The researchers recommend a series of actions - all of which fall short of the ideal treaty because there was agreement that such a treaty would be "unverifiable, unenforceable, and impractical."


Most came about to make sure people are aware of the threat and know what to do in case of a crisis, continue to work on tools that mitigate the danger and put in place a system of milestones that will showcase improvement over time. You can sense an apparent frustration in working with a political structure that clearly values control over keeping their citizens safe.


However, until and unless there is a centralized independent law enforcement body with both the jurisdiction and authority to take action across states, it is unlikely this threat will do anymore than continue to grow at an increasing rate with eventual corrective action only when real damage goes beyond a state's tolerance for it and reprisals reach a point that is in itself intolerable. The report clearly showcases that we are on the edge of a crisis and that the solution may be to let the crisis occur so that an agency to prevent a future like crisis can be created with the powers it needs to assure it never happens again.
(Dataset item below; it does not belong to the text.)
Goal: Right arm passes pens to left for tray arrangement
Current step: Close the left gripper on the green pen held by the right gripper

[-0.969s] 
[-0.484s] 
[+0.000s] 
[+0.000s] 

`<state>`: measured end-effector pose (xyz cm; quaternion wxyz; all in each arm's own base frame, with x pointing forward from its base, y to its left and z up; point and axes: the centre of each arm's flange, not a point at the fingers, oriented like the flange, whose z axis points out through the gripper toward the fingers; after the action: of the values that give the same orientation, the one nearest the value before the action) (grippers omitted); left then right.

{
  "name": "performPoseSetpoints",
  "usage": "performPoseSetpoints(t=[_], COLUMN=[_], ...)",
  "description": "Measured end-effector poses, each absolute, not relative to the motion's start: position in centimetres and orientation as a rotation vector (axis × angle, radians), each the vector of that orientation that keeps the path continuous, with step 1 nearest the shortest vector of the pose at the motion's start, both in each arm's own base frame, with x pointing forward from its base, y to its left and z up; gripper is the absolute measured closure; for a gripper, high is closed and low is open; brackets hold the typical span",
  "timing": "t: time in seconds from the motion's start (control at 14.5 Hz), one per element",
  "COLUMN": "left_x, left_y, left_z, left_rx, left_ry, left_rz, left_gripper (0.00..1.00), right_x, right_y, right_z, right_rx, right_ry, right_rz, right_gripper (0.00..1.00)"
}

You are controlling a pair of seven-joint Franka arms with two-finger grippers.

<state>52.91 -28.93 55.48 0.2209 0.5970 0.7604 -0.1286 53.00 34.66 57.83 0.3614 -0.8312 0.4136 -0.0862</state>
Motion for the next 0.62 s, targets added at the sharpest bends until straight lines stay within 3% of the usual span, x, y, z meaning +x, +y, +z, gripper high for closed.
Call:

To address problems like this between U.S. states, the FBI was created, and a similar agency is needed with similar authority to act between world states, but the UN is too weak to host it and until that changes, it is likely states will act unilaterally and that the collateral damage will be vastly higher. Eventually, I expect that will be the outcome, but only after the alternatives clearly become too painful for the major powers, or the citizens that support them, to tolerate.


This means that expecting adequate help from any government is likely foolish and you'll need to make sure your contingency plans address what would likely happen in a major successful attack. This would be similar to a large-scale natural disaster and it means anticipating significant infrastructure outages, including traditional communications.